__Exercise instructions__. Report every line below that has the string "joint" in it.

__Information provided__.
--- START ---

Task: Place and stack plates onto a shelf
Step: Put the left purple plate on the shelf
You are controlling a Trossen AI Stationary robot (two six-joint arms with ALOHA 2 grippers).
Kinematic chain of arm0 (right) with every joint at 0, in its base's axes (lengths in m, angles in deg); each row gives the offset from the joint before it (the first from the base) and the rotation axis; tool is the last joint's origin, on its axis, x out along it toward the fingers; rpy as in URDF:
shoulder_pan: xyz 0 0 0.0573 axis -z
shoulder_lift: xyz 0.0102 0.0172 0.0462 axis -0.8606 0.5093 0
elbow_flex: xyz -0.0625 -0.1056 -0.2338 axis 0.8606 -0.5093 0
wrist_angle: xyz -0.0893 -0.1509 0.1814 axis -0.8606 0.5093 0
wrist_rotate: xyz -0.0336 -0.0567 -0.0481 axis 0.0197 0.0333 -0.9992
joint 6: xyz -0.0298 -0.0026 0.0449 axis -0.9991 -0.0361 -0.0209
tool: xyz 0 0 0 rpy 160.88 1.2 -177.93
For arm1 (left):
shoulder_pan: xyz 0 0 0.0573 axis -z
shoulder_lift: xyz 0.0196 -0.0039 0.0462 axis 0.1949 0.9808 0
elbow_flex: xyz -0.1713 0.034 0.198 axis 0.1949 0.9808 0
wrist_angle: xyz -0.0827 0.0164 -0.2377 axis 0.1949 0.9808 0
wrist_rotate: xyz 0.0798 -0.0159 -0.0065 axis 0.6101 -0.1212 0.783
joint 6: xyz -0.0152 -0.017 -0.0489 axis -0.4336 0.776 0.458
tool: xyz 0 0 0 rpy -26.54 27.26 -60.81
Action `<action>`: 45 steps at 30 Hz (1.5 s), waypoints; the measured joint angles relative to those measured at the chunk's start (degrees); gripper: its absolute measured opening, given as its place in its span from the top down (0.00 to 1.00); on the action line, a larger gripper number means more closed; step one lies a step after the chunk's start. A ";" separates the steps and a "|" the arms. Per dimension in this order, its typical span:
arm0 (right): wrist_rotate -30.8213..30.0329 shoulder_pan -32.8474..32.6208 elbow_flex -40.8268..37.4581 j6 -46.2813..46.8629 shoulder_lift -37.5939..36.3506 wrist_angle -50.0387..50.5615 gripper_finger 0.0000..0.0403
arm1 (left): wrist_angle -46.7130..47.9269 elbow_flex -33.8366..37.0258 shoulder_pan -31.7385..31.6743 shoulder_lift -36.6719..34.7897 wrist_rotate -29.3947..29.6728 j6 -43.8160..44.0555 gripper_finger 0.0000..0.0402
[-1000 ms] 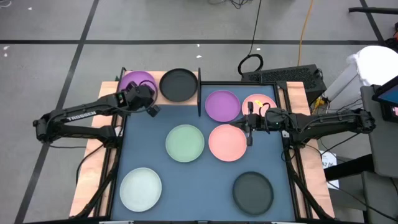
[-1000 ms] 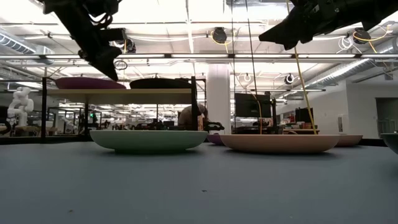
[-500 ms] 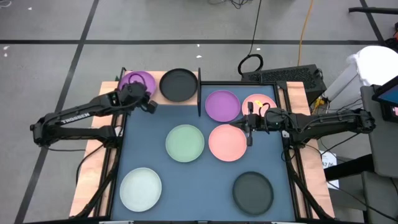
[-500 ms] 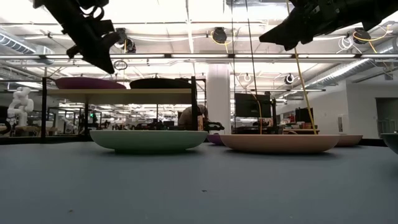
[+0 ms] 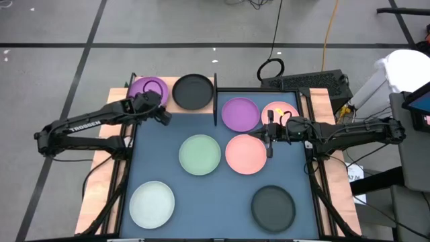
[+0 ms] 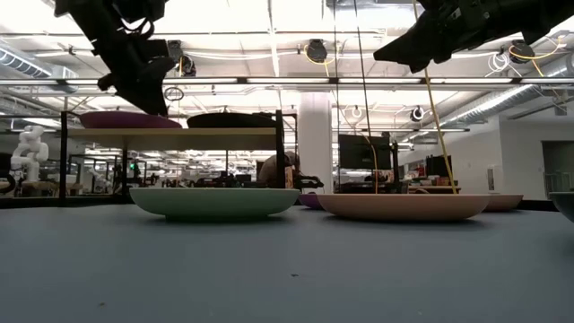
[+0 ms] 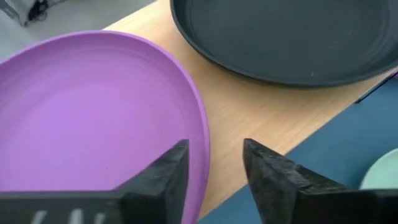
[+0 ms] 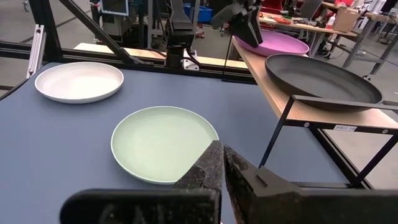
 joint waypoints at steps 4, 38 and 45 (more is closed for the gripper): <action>0.00 0.00 0.00 0.00 0.01 0.00 1.00 | -0.02 0.00 0.13 1.43 1.63 -2.72 0.52; 0.00 0.01 0.00 -0.21 0.01 0.00 1.00 | -6.38 0.00 1.84 5.37 3.41 -7.85 0.96; 0.00 0.02 0.00 -0.22 0.02 0.00 1.00 | -6.38 0.00 1.86 5.37 3.43 -7.76 0.94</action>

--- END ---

__Written response__.
You are controlling a Trossen AI Stationary robot (two six-joint arms with ALOHA 2 grippers).
Kinematic chain of arm0 (right) with every joint at 0, in its base's axes (lengths in m, angles in deg); each row gives the offset from the joint before it (the first from the base) and the rotation axis; tool is the last joint's origin, on its axis, x out along it toward the fingers; rpy as in URDF:
joint 6: xyz -0.0298 -0.0026 0.0449 axis -0.9991 -0.0361 -0.0209
joint 6: xyz -0.0152 -0.017 -0.0489 axis -0.4336 0.776 0.458
Action `<action>`: 45 steps at 30 Hz (1.5 s), waypoints; the measured joint angles relative to those measured at the chunk's start (degrees); gripper: its absolute measured opening, given as its place in its span from the top down (0.00 to 1.00); on the action line, a larger gripper number means more closed; step one lies a step after the chunk's start. A ";" separates the steps and a "|" the arms. Per dimension in this order, its typical span:
 joint waypoints at steps 4, 38 and 45 (more is closed for the gripper): <action>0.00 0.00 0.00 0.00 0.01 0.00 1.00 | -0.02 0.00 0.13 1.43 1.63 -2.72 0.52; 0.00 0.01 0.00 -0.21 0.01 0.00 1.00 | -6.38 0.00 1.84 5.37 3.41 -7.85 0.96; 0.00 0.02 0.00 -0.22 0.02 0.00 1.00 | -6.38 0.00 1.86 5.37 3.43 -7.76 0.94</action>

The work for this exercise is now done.